Wenn ein Arbeitnehmer aus gesundheitlichen Gründen gehindert ist, eine Maske zu tragen, ist es nicht erforderlich für die Zweckerreichung eine ärztliche Diagnose abzufordern, die ein entsprechendes Attest näher begründet. Das Ziel, die Ansteckungsgefahr für Dritte zu vermeiden, lässt sich nämlich auch dann nicht erreichen, wenn der Arbeitnehmer durch Bekanntgabe seiner Gesundheitsdaten die Richtigkeit und Angemessenheit des Attestes belegt. So oder so bliebe er durch eine nicht behinderte Aerosolausscheidung ein potentielles Ansteckungsrisiko für andere Arbeitnehmer*innen. Die Erhebung bzw. Verarbeitung von Gesundheitsdaten ist deshalb für die Zweckerreichung nicht geeignet und damit nicht erforderlich. Damit ist eine solche Verarbeitung datenschutzrechtlich unzulässig.

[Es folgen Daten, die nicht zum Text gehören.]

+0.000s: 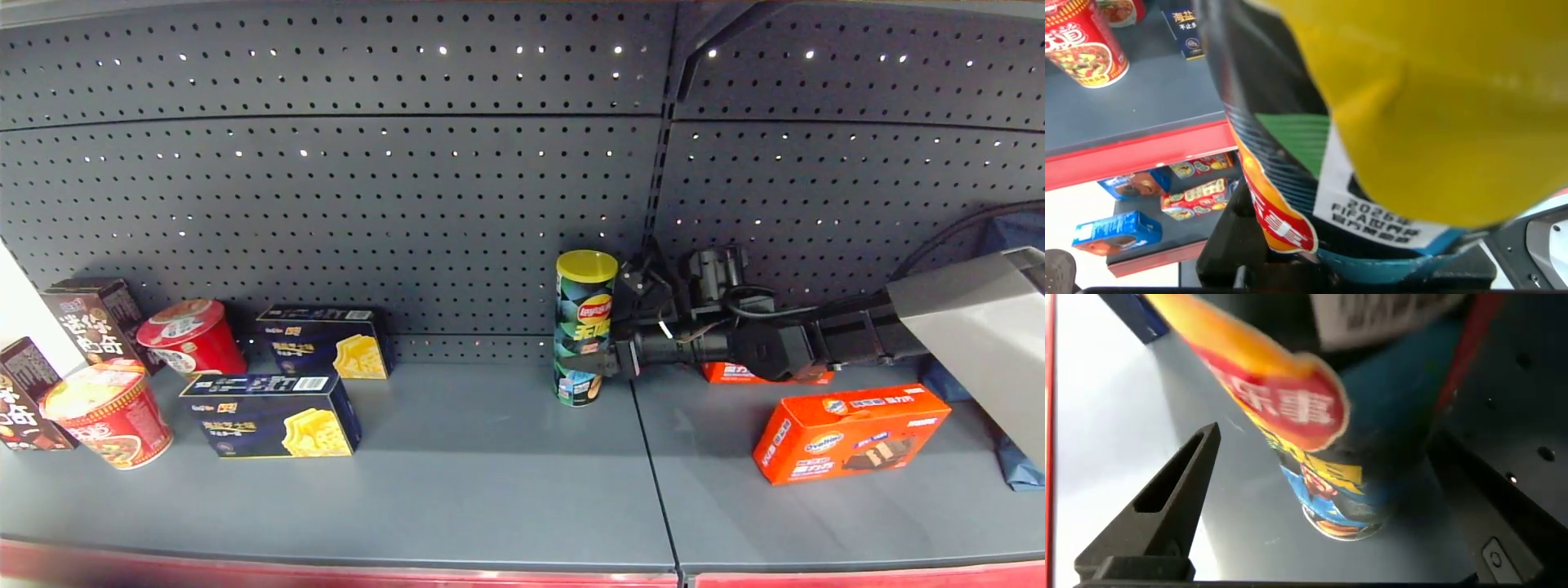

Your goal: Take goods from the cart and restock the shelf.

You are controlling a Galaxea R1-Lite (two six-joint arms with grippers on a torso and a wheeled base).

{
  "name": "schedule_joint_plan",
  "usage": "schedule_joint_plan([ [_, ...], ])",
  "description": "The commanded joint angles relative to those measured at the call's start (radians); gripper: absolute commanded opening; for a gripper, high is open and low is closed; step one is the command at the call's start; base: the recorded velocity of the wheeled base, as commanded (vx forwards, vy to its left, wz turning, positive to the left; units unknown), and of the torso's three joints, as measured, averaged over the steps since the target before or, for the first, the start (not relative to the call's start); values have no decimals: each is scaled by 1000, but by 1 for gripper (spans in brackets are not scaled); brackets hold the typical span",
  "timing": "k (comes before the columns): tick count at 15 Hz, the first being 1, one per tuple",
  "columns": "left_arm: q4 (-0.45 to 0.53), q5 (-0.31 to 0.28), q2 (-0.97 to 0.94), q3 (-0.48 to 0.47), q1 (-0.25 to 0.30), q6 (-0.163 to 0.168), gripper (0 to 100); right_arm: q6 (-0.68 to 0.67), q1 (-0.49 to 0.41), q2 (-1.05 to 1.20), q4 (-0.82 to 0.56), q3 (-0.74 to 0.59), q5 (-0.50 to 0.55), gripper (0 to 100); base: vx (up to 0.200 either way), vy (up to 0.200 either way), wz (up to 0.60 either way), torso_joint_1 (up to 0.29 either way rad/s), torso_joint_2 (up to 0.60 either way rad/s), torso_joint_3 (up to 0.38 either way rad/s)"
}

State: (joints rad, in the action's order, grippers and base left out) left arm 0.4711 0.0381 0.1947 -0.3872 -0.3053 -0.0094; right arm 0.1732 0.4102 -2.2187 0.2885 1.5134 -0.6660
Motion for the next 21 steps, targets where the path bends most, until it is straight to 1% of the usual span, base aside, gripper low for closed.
schedule_joint_plan([
  [1,0,0,2,4,0,0,0,2,4,-29,3,11,19,100,0,0,0,0,0,0],
  [4,1,0,2,4,2,-1,0,-6,16,-61,57,14,31,100,0,0,0,0,0,0],
  [7,3,2,0,7,5,-1,0,-8,29,-78,74,14,31,100,0,0,0,0,0,0],
  [9,3,2,0,8,5,-1,0,-9,32,-78,74,14,39,100,0,0,0,0,0,0],
  [13,3,2,0,16,3,-1,0,-9,32,-78,69,2,103,100,0,0,0,0,0,0],
  [14,3,2,0,16,3,-1,0,-9,30,-76,69,-2,108,100,0,0,0,0,0,0],
  [16,3,2,0,19,5,-15,0,-9,24,-76,69,-4,109,100,0,0,0,0,0,0],
  [18,3,2,0,21,3,-15,0,-8,22,-72,69,-7,128,100,0,0,0,0,0,0],
  [21,3,2,0,25,3,-15,0,-9,21,-76,72,-7,124,100,0,0,0,0,0,0],
])
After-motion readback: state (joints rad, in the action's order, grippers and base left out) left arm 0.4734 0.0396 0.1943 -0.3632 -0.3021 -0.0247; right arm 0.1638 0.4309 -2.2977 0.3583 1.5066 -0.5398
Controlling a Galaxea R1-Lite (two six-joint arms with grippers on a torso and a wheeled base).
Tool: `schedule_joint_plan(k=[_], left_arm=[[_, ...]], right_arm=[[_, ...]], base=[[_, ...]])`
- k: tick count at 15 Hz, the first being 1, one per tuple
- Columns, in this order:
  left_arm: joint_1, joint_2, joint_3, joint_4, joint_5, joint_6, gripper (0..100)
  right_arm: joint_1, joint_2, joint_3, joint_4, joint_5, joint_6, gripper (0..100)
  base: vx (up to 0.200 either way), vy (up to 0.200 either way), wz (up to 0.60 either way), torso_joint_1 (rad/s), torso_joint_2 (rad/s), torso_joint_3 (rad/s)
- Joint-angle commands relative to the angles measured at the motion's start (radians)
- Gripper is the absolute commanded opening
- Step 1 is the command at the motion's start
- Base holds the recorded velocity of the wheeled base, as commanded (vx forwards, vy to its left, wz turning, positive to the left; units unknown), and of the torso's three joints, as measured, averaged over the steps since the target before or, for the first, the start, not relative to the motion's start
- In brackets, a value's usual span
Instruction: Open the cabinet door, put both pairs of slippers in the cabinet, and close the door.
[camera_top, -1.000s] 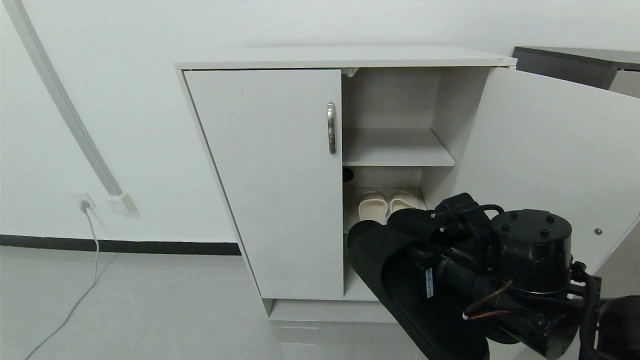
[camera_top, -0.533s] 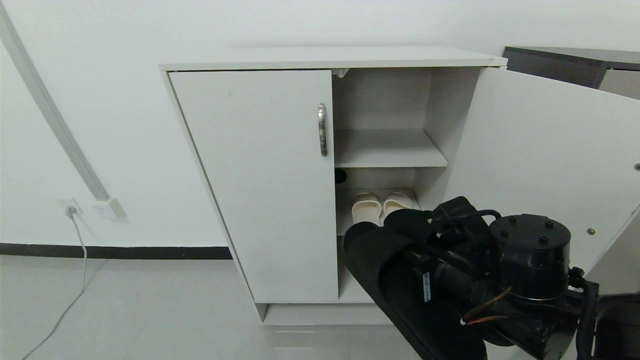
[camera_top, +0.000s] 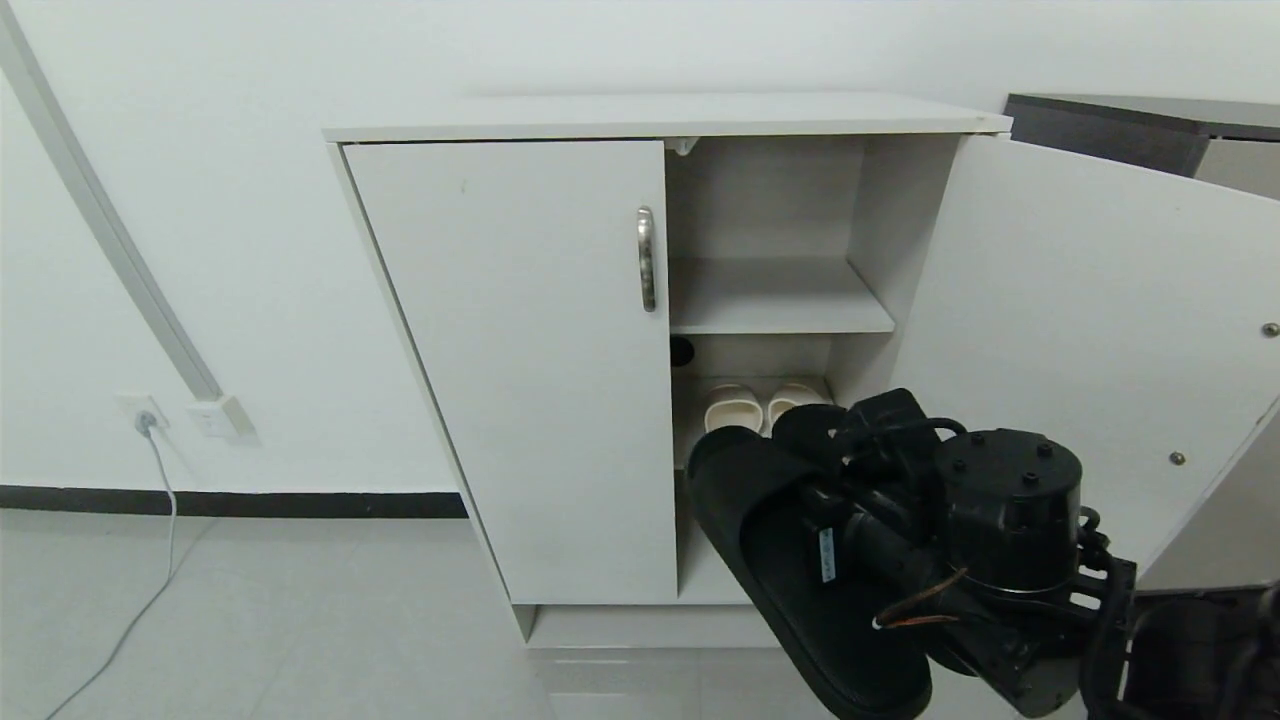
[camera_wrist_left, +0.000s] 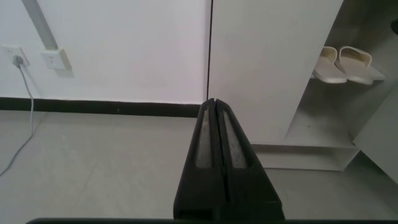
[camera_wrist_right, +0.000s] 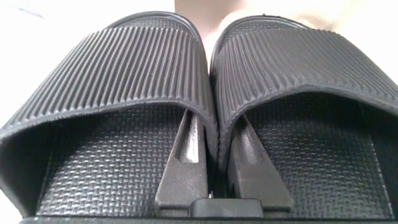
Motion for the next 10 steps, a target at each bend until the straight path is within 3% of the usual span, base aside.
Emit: schedule_joint_plan(k=[1,3,7,10], left_arm=[[0.0,0.001,0.0,0.0,0.0,-0.001,0],[0.0,0.001,0.0,0.0,0.0,0.001,0],[0.0,0.001,0.0,0.0,-0.001,0.002,0],[0.0,0.001,0.0,0.0,-0.001,0.002,0]], right_arm=[[0.013,0.074,-0.068,0.003,-0.068,0.011,0],[0.019,0.091,-0.127,0.04,-0.101,0.049,0],[0.019,0.081,-0.392,0.503,-0.184,0.279,0],[0.02,0.085,-0.525,0.648,-0.21,0.31,0]], base=[[0.0,0.0,0.0,0.0,0.0,0.0],[0.0,0.0,0.0,0.0,0.0,0.0],[0.0,0.0,0.0,0.0,0.0,0.0],[0.0,0.0,0.0,0.0,0.0,0.0]])
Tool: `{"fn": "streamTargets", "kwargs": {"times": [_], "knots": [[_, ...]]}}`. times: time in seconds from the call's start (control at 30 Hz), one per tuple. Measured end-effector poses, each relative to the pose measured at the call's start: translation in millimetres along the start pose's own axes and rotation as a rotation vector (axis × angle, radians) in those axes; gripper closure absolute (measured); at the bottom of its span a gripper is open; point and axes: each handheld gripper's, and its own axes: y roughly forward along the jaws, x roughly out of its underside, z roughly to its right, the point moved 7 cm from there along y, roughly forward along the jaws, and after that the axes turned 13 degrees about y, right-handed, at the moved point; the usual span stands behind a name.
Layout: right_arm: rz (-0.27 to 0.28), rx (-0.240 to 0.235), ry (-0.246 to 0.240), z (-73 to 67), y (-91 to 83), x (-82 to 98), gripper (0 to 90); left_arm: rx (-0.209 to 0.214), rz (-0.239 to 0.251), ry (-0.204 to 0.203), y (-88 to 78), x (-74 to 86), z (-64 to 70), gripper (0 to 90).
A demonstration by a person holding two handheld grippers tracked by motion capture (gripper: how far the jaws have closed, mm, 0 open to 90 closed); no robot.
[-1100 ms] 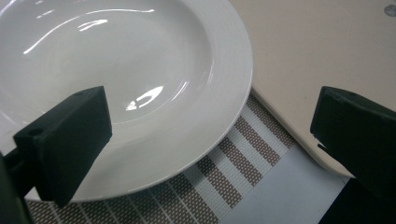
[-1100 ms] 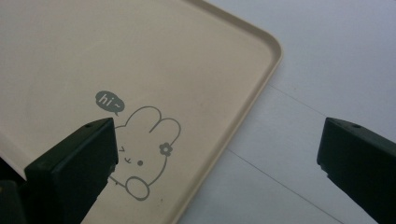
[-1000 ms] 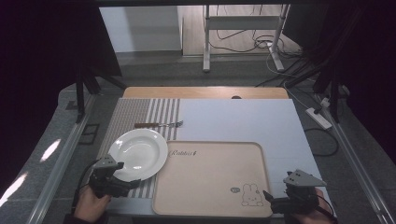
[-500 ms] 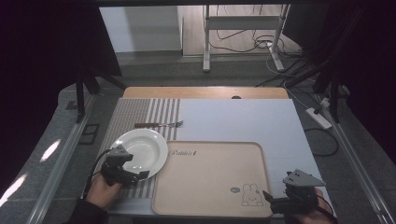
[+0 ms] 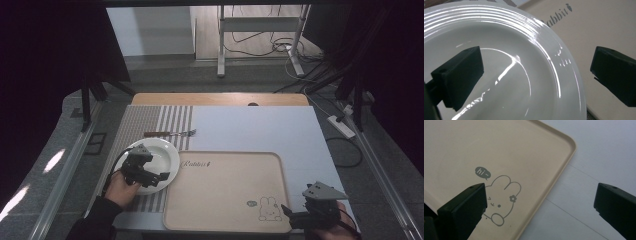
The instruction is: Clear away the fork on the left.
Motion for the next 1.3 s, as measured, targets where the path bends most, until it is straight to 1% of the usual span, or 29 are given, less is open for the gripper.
{"fn": "streamTargets", "kwargs": {"times": [0.2, 0.23, 0.47, 0.57, 0.73, 1.0, 1.07, 1.13, 1.17, 1.23, 1.3], "knots": [[-0.003, 0.002, -0.001, 0.0, 0.2, 0.1, 0.0, -0.008, -0.006, 0.014, 10.3, -11.9, -10.6, 0.0], [-0.002, 0.002, -0.001, 0.0, 0.2, 0.1, 0.0, -0.003, -0.004, 0.011, 13.4, -14.3, -11.7, 0.0], [-0.003, 0.001, -0.004, 0.0, 0.2, 0.3, 0.0, -0.003, -0.011, 0.043, 27.0, -28.9, -15.7, 0.0], [-0.004, 0.001, -0.005, -0.2, 0.3, 0.4, 0.0, 0.000, -0.009, 0.045, 33.5, -34.8, -18.0, 0.0], [-0.006, 0.000, -0.005, -0.3, 0.4, 0.6, 0.0, 0.002, -0.025, 0.061, 43.1, -42.6, -23.4, 0.5], [-0.008, -0.001, -0.007, -0.4, 0.4, 0.9, 0.0, -0.009, -0.056, 0.093, 60.2, -53.8, -31.0, 0.7], [-0.008, -0.002, -0.006, -0.4, 0.4, 0.9, 0.0, -0.024, -0.064, 0.104, 63.2, -55.8, -33.7, 0.2], [-0.009, -0.003, -0.007, -0.4, 0.4, 1.0, 0.0, -0.006, -0.064, 0.101, 65.8, -57.9, -36.0, 0.2], [-0.009, -0.002, -0.007, -0.4, 0.4, 1.0, 0.0, -0.005, -0.065, 0.099, 66.9, -59.0, -37.8, 0.2], [-0.010, -0.002, -0.007, -0.5, 0.5, 1.0, 0.0, -0.007, -0.065, 0.097, 68.6, -61.2, -42.0, 1.1], [-0.010, -0.003, -0.007, -0.5, 0.5, 1.0, 0.0, -0.021, -0.069, 0.096, 70.0, -63.2, -46.1, 4.1]]}}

Das LAG Köln scheint dies, wie sich aus der Presseerklärung ergibt, erkannt zu haben. Es nimmt die Atteste ernst, unterstellt deren Richtigkeit und urteilt konsequent, der Arbeitnehmer sei arbeitsunfähig und deshalb nicht zu beschäftigen.
Spannend wird die arbeitsrechtliche Folge dieses Urteils. Dort wird geklärt werden müssen, ob es sich bei der festgestellten Arbeitsunfähigkeit um eine „Arbeitsunfähigkeit infolge Krankheit“ gem. § 3 Abs. 1 Entgeltfortzahlungsgesetz (EFZG) handelt.